Re: [Qemu-devel] [PATCH RFC] docs: add PCIe devices placement guidelines

qemu-devel

[Date Prev][Date Next][Thread Prev][Thread Next][Date Index][Thread Index]

Re: [Qemu-devel] [PATCH RFC] docs: add PCIe devices placement guidelines

From:	Laszlo Ersek
Subject:	Re: [Qemu-devel] [PATCH RFC] docs: add PCIe devices placement guidelines
Date:	Mon, 5 Sep 2016 18:24:48 +0200
User-agent:	Mozilla/5.0 (X11; Linux x86_64; rv:45.0) Gecko/20100101 Thunderbird/45.2.0

On 09/01/16 15:22, Marcel Apfelbaum wrote:
> Proposes best practices on how to use PCIe/PCI device
> in PCIe based machines and explain the reasoning behind them.
> 
> Signed-off-by: Marcel Apfelbaum <address@hidden>
> ---
> 
> Hi,
> 
> Please add your comments on what to add/remove/edit to make this doc usable.

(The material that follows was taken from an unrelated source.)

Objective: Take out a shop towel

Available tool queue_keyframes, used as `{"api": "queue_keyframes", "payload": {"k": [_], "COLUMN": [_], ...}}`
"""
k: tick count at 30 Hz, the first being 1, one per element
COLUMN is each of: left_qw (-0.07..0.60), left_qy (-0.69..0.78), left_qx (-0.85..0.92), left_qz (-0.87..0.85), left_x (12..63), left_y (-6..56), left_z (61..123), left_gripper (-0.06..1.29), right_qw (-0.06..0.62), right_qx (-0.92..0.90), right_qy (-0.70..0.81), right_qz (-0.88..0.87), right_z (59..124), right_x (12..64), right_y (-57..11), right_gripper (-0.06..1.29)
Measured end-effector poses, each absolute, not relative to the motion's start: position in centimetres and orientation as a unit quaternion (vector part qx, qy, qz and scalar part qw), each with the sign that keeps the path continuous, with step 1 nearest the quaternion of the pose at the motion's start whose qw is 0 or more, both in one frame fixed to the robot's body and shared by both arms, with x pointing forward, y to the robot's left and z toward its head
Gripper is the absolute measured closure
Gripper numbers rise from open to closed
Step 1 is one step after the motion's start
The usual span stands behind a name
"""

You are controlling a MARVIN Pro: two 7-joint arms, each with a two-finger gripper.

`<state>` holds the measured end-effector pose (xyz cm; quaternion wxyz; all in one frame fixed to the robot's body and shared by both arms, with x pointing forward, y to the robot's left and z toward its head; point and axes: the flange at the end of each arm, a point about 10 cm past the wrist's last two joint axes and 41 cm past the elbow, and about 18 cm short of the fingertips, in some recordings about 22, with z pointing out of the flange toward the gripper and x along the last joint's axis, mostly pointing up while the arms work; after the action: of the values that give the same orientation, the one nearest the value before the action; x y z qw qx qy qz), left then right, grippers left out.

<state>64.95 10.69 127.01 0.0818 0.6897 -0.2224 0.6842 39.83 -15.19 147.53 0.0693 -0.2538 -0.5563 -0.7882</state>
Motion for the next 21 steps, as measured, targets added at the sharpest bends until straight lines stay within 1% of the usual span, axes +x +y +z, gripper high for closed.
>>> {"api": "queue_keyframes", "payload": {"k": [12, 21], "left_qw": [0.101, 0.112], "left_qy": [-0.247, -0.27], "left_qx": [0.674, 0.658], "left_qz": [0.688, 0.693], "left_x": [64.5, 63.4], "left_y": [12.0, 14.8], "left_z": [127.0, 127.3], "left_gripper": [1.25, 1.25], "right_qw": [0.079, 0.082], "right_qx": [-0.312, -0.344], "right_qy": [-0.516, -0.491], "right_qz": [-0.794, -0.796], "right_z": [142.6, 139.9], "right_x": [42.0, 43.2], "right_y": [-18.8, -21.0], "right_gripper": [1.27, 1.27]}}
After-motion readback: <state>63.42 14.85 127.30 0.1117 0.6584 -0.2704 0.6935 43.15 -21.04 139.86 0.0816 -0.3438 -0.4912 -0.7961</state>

I'll give you a brain dump below -- most of it might easily be
incorrect, but I'll just speak my mind :)

> 
> Thanks,
> Marcel
> 
>  docs/pcie.txt | 145 
> ++++++++++++++++++++++++++++++++++++++++++++++++++++++++++
>  1 file changed, 145 insertions(+)
>  create mode 100644 docs/pcie.txt
> 
> diff --git a/docs/pcie.txt b/docs/pcie.txt
> new file mode 100644
> index 0000000..52a8830
> --- /dev/null
> +++ b/docs/pcie.txt
> @@ -0,0 +1,145 @@
> +PCI EXPRESS GUIDELINES
> +======================
> +
> +1. Introduction
> +================
> +The doc proposes best practices on how to use PCIe/PCI device
> +in PCIe based machines and explains the reasoning behind them.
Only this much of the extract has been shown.